Mit der Frage nach Vereinbarkeit stellt sich gewissermaßen aber eine Grundfrage der modernen Gesellschaft schlechthin, die an sich selbst erlebt, wie unterschiedliche Anforderungen, Erwartungen, Zugzwänge aufeinandertreffen und Konflikte produzieren. Diese Konflikte manifestieren sich in individuellen Problemen der Lebensführung, ebenso wie auf der insitutionellen Ebene, oder auch im Hinblick auf unterschiedliche funktionale Logiken der Gesellschaft. Hier werden praktische Formen der Grenzarbeit sichtbar, die darauf verweisen, dass stets Divergentes aufeinander bezogen wird und gerade deshalb „Übersetzungskonflikte” und damit aber auch: Technologien der Entlastung erzeugen.

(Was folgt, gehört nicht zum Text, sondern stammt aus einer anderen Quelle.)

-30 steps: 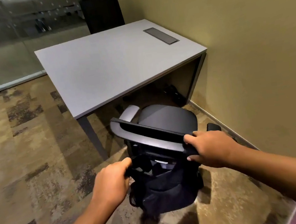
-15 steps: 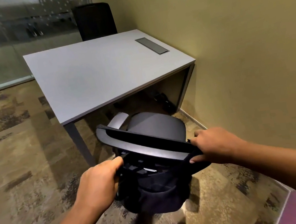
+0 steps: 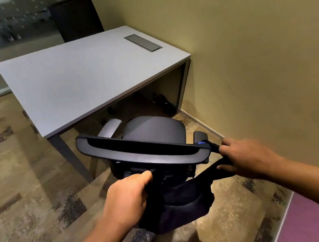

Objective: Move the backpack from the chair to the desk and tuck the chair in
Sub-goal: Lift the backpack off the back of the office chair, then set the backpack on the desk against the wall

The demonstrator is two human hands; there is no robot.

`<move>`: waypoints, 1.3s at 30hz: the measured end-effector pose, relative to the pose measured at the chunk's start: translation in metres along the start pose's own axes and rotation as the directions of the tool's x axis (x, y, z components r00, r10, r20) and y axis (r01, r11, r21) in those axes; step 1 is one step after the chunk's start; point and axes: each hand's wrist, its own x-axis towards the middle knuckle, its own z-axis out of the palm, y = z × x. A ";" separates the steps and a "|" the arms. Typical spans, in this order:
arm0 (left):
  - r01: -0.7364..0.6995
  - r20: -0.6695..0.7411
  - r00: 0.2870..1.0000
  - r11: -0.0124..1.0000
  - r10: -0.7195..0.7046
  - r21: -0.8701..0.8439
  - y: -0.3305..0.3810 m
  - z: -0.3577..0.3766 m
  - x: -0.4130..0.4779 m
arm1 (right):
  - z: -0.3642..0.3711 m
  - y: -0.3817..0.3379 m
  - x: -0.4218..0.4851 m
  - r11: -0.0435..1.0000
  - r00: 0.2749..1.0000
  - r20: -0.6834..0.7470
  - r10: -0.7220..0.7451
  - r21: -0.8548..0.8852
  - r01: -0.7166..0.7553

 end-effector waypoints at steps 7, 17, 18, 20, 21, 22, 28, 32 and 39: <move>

Wir möchten nun argumentieren, dass es sich bei vielen beobachtbaren Formen des Grenzmanagements eigentlich um Technologien, Verfahren oder Formen handelt, die nicht Vereinbarkeit herstellen, sondern vielmehr Technologien des Aushaltens von Unvereinbarkeit darstellen. Die Unvereinbarkeit unterschiedlicher Lebensbereiche oder sozialer Kontexte bleibt erhalten, aber man findet Mittel und Wege diese Unverreinbarkeit zu entdramatisieren. So würden wir auch das „Social Freezing” als eine solche Technologie des Aushaltens von Unvereinbarkeit interpretieren. Die prinzipielle Unvereinbarkeit von Karriere- und Kinderwünschen wird damit zwar nicht gelöst, aber die Technologie verschafft Zeit, vertagt Entscheidungen, hält Möglichkeitshorizonte offen. An empirischen Beispielen aus unserem DFG-Projekt „Überrsetzungskonflikte” (2015-2018) möchten wir gerade die Medialität dieser (Un)Vereinbarkeitstechnologien betonen.